The “frack sand” scattered around the community is coming from McKees Rocks Industrial Enterprise Inc., a 100-acre materials handling and transfer facility with 30 employees that began operating in 1969 along the Ohio River in Presston, a mixed industrial-residentia­l section of Stowe.

Since about 2007, the company has moved silica sand from barges and train hopper cars to tri-axle trucks for transport to shale gas drilling sites, where it will be used for “fracking” the wells.

As the sand handling operation has grown with the shale gas industry over the years, the fine sand deposits have grown too.

It’s not uncommon to find them on bridges, streets, sidewalks and vehicles, and in railroad yards, neighborho­ods, even a playground, said Thaddeus Popovich, co-founder of Allegheny County Clean Air Now, a grass-roots environmen­tal organizati­on.

Mr. Popovich said the dust from the sand handling facility and the trucks that transport the sand to the well fracking sites are creating a significan­t health risk.

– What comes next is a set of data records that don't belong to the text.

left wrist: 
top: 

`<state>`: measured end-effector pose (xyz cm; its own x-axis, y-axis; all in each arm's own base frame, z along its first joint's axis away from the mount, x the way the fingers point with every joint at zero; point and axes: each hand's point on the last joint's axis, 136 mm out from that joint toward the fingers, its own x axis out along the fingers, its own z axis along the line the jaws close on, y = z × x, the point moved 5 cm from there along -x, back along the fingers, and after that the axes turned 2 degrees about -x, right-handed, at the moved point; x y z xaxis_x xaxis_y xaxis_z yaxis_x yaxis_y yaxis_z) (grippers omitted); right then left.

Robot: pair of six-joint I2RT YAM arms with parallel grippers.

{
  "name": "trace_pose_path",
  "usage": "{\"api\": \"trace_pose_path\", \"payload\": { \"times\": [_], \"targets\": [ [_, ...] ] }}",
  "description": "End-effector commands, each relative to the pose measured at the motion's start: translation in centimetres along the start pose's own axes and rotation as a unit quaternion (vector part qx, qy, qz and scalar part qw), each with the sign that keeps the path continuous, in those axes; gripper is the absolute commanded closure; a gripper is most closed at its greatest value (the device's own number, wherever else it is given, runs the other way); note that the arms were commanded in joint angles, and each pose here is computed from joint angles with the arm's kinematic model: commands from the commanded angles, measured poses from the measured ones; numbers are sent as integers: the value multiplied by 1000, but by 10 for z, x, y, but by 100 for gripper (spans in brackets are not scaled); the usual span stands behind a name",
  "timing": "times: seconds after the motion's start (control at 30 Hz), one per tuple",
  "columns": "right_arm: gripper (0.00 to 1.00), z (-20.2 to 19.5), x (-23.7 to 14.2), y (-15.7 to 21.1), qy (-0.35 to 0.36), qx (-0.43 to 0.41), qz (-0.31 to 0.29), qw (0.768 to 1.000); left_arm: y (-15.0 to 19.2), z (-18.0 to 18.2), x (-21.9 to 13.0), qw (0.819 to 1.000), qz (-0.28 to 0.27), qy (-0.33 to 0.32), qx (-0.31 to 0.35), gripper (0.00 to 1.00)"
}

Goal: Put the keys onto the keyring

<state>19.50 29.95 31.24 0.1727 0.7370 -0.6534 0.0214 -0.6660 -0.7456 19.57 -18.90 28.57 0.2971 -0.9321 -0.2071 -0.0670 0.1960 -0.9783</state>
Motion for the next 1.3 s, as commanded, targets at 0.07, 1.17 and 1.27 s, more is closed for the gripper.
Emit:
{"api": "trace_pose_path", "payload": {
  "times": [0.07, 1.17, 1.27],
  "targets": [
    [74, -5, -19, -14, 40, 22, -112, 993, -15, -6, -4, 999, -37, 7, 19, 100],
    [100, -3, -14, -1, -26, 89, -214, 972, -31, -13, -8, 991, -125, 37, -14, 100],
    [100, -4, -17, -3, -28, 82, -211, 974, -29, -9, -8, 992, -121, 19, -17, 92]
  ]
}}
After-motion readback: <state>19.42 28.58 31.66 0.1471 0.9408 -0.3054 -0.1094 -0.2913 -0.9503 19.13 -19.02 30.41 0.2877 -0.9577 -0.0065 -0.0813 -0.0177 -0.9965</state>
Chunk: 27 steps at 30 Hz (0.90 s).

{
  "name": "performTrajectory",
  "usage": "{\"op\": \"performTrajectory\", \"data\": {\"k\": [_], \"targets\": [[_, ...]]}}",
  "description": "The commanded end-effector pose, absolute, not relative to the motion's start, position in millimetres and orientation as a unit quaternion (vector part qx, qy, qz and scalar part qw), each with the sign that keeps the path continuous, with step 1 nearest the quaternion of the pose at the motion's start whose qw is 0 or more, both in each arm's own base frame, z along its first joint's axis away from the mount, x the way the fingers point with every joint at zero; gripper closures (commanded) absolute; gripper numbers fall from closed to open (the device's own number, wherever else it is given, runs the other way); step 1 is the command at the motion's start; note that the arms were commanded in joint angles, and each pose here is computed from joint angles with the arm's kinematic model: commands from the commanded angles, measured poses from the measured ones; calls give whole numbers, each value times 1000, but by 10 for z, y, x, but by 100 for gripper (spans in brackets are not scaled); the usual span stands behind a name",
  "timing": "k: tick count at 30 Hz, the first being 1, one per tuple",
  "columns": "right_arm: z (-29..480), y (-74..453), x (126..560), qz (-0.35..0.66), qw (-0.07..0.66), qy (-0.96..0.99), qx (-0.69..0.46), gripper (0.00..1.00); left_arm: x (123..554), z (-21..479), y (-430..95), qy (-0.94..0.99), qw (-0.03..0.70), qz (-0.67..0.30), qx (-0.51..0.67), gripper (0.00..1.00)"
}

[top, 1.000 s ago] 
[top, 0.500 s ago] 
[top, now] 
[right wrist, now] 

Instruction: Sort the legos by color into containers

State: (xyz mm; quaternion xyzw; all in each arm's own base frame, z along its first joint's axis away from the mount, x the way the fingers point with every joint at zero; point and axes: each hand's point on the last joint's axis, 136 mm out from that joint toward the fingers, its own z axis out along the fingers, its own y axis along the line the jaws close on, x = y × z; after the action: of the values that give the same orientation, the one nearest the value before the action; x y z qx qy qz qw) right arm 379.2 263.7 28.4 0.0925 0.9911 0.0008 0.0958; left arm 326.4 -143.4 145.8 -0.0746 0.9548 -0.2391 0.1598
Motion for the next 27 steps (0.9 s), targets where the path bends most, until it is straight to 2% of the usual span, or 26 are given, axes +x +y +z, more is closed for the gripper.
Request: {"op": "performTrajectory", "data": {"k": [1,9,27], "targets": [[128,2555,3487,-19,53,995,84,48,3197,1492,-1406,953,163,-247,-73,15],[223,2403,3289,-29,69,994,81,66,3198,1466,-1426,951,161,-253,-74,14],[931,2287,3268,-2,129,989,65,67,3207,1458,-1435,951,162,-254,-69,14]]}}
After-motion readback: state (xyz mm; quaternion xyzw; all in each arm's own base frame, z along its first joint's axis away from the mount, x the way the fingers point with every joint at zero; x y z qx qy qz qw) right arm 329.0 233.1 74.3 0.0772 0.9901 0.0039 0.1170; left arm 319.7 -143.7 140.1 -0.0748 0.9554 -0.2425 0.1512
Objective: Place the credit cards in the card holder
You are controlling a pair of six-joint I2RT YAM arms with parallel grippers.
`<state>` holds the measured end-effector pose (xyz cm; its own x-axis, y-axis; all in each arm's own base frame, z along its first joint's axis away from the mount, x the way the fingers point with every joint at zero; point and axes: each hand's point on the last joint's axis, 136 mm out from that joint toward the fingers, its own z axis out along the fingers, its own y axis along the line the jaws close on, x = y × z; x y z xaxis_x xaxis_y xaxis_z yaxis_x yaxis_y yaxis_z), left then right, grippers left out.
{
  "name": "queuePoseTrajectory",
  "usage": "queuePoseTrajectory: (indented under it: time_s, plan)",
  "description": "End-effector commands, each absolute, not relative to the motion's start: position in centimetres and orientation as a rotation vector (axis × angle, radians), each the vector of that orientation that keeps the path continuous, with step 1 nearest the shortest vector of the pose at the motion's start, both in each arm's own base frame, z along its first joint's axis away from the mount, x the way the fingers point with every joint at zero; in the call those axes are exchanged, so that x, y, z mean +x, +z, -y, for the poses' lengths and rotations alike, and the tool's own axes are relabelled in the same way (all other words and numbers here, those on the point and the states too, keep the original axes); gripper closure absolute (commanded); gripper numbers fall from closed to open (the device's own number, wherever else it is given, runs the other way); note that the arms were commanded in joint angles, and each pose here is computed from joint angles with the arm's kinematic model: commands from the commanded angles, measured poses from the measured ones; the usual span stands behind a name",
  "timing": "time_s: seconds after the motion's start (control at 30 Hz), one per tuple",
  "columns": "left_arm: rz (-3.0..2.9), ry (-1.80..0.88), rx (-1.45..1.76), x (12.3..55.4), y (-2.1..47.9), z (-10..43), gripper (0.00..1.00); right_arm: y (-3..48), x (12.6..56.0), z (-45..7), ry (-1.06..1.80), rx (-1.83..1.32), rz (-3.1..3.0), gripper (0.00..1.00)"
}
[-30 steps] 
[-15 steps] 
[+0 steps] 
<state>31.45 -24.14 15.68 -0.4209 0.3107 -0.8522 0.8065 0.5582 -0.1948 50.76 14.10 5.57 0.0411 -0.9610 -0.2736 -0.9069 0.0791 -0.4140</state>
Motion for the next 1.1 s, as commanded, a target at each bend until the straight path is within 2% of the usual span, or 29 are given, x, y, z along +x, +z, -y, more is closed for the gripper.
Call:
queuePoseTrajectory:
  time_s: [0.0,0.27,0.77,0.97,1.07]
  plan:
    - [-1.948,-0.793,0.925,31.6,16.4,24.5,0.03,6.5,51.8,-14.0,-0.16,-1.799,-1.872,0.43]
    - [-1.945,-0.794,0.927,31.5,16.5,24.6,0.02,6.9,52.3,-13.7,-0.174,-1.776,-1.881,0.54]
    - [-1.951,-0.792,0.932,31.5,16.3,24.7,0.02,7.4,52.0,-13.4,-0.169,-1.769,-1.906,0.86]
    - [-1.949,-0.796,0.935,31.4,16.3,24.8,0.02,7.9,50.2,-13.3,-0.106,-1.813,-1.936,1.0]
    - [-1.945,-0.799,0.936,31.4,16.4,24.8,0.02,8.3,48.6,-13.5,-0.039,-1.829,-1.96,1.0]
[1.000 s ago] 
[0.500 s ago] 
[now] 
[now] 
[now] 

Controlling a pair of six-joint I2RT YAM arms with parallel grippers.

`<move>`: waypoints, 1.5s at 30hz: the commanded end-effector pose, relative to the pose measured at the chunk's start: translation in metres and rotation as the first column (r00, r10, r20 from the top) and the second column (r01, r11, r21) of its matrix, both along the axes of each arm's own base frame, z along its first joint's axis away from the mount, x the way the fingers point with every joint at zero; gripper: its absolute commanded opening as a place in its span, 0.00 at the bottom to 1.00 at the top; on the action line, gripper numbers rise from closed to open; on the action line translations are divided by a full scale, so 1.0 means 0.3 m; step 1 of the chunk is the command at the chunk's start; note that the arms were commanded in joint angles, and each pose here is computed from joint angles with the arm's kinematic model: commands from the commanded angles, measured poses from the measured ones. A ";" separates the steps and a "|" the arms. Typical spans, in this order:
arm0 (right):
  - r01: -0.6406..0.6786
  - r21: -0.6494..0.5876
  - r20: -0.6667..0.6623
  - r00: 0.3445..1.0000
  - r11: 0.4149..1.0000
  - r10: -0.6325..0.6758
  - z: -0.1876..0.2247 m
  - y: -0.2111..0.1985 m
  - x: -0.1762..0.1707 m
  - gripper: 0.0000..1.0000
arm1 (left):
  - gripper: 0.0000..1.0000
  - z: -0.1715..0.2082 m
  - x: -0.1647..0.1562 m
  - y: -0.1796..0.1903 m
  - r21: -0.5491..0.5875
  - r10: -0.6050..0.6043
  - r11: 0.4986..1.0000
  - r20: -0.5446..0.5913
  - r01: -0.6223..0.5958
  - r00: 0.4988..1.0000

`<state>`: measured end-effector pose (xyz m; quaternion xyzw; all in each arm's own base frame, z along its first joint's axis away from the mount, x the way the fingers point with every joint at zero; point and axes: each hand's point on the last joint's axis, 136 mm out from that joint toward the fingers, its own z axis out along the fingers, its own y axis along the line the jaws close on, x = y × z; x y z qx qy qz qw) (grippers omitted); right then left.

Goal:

“We have seen that the unloading of the barges with a clamshell scoop crane is creating a cloud of swirling silica dust, and the trucks transporti­ng the sand are not well sealed,” Mr. Popovich said. “It really ticks me off that this has been going on for several years, because we think the fugitive emissions from the barge offloading practice are impacting communitie­s beyond the fence line.”

He questioned what he said was a lack of government­al oversight for a company that was able to expand its barge unloading operations and upgrade its materials warehouse with the help of two state grants totaling more than $1.5 million.